Повисла пауза. В углу взблеснул огонек, забулькало, и, уже, наверное, пустая бутылка звякнула о ножку койки.

Эта темень, как в гробу, давила на Вадима. Хотелось встать и выбежать в прохладу ночи, от смрада дешевой бормотухи, тошнотного икания «фирмового», избавиться от опоясывающих пут подкрадывающегося неизвестного еще страха.

– А ты борзый, Бут! – Темнота оживала, Леху явно разбирало. – Чего молчишь? Не слышу, воин?! – Что-то громоздкое прошелестело в темноте над головой Вадима и мягко уткнулось в стенку палатки.

– Принеси сапог, салага. Я сказал!

Вадим не пошевелился. Казалось, темень гроба засыпают землей и через секунду уже не выбраться.

Второй сапог попал в лицо. Тяжелый, нарощенный каблук пришелся прямо в лоб Вадиму. Казалось, вспыхнул свет, и сорвал крышку гроба. Вадим схватил сапог и швырнул в угол, где как раз чиркнула зажигалка. Второй сапог уже запустил, вложив в бросок весь давящий клубок из злости, ненависти, гадливости, презрения, замешанных на липком страхе от неизведанной еще в своей короткой жизни конфликтной ситуации.

– Твою мать! – Слышно было, как от неожиданности таки вырвало «фирмового».

– Ах ты, сука! – Леха рванулся через койки, по лежащим, но, перепутав в темноте, навалился на Игоря, тыча кулаками куда попало.

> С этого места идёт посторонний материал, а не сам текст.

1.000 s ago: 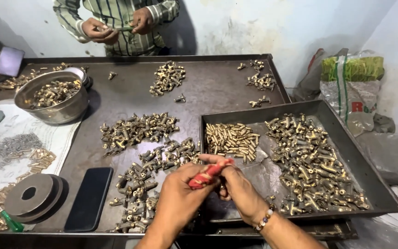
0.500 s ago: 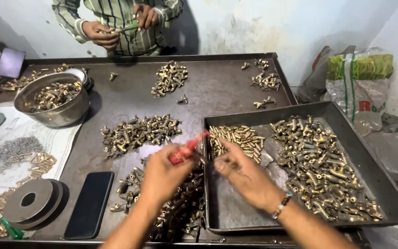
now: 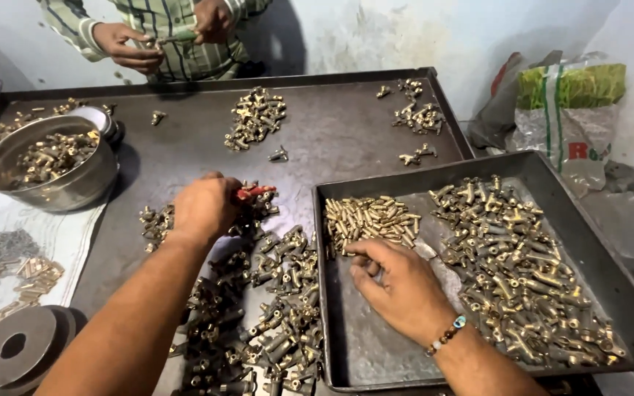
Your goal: Trimming and sorting small brass fittings using pliers on a workbench.
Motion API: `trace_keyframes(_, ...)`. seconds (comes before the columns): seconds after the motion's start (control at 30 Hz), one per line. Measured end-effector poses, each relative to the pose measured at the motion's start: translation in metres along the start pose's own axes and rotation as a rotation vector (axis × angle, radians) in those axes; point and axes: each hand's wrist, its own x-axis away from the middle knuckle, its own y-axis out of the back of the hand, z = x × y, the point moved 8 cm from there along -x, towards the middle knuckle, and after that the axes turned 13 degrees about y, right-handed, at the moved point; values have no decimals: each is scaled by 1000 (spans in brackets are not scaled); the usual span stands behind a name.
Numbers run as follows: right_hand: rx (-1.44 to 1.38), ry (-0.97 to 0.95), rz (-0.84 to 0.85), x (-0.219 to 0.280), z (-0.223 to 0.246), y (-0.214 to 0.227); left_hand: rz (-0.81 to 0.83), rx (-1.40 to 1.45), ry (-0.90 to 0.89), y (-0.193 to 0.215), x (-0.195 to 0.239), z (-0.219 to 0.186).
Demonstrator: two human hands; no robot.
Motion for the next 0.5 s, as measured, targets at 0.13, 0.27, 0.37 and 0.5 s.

– Пошел на хрен! – Игорь взвыл и зацедил в челюсть танкиста, а Вадим, обхватив того за шею, пытался оттянуть назад. Леха, давясь матерщиной, локтем двинул Вадима под дых. Вадим разжал руки, и сильный удар с разворота ногой в грудь отбросил его на опорный столб палатки. Столб звонким выстрелом треснул, и палатка, как парашют, накрыла побоище. Уже слышался топот мчавшихся на ЧП дежурных, а под двигающейся тканью палатки еще продолжалась матерная возня.

«Командиров» увели. «Фирмового» заставили убрать блевотину и завтра после завтрака велели прийти в канцелярию за документами. А наиболее пострадавшему Вадиму сержант-медик прилепил пластырный крестик на лоб, где ссадина помалу наливалась в шишку. На этом инцидент был исчерпан. Отделение самостоятельно, без «командиров», водрузило, кое-как, шатер палатки на место, и темнота быстро успокоила разгулявшиеся страсти.